HOW TO COMPLETE THIS TASK: Below is a listing from which only part is wanted; return exactly the lines from the one with "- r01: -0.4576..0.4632" up to and including the one with "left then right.".

[[ DATA PROVIDED open ]]

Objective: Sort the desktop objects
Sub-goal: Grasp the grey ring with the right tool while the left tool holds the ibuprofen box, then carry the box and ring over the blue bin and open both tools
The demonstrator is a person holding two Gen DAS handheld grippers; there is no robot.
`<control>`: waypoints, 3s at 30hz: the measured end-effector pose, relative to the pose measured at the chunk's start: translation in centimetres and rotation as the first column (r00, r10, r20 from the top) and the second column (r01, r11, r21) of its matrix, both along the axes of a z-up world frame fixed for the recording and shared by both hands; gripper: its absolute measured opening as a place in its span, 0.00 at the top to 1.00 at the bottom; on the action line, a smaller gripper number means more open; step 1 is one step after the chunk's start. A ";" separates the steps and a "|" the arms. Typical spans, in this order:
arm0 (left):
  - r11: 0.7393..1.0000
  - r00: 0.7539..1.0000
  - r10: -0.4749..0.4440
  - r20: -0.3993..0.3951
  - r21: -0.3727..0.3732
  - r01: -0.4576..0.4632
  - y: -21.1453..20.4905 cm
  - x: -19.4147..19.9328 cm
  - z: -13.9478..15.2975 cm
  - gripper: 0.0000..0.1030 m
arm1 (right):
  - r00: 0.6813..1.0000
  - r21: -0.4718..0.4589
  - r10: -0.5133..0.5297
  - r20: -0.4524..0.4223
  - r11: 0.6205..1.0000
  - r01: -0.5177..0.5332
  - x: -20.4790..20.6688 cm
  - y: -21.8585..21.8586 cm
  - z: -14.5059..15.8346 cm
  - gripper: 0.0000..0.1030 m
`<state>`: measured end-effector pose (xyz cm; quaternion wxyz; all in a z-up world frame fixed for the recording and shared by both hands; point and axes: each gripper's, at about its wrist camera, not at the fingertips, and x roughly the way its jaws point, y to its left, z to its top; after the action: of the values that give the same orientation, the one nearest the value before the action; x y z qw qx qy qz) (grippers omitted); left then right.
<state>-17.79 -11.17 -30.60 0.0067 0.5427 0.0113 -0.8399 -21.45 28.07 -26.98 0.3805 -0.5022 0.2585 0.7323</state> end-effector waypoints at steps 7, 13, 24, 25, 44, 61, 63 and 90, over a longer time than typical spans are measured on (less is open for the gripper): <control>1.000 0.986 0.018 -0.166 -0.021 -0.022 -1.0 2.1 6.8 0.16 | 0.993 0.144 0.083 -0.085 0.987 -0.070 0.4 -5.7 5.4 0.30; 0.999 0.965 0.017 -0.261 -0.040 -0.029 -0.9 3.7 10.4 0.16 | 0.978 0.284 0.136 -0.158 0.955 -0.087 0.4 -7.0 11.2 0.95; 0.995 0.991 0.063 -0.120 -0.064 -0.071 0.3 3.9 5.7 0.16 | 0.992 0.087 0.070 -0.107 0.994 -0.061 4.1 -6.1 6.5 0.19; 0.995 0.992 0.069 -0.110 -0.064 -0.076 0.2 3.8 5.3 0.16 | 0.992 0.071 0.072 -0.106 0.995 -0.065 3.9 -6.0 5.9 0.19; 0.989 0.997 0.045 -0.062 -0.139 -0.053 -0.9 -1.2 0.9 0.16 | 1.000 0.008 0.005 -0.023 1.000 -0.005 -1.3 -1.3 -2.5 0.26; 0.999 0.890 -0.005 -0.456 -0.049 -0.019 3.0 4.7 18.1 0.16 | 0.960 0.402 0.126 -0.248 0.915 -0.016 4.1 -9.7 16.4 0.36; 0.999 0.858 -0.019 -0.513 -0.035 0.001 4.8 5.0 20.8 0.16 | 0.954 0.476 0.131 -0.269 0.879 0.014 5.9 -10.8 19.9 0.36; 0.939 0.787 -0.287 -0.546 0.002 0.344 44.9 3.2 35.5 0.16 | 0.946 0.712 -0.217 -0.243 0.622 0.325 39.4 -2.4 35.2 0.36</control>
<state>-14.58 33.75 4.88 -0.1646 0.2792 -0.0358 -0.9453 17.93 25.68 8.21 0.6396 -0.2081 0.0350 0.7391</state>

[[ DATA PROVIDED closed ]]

TASK SOLUTION:
  - r01: -0.4576..0.4632
  - y: -21.1453..20.4905 cm
  - x: -19.4147..19.9328 cm
  - z: -13.9478..15.2975 cm
  - gripper: 0.0000..0.1030 m
arm1 (right):
  - r00: 0.6813..1.0000
  - r21: -0.4718..0.4589
  - r10: -0.5133..0.5297
  - r20: -0.4524..0.4223
  - r11: 0.6205..1.0000
  - r01: -0.5177..0.5332
  - x: -20.4790..20.6688 cm
  - y: -21.8585..21.8586 cm
  - z: -14.5059..15.8346 cm
  - gripper: 0.0000..0.1030 m
`<state>`: measured end-effector pose (xyz cm; quaternion wxyz; all in a z-up world frame fixed for the recording and shared by both hands; point and axes: each gripper's, at about its wrist camera, not at the fingertips, and x roughly the way its jaws point, y to its left, z to its top; after the action: of the values that give the same orientation, the one nearest the value before the action; x y z qw qx qy qz) (grippers omitted); left then right.

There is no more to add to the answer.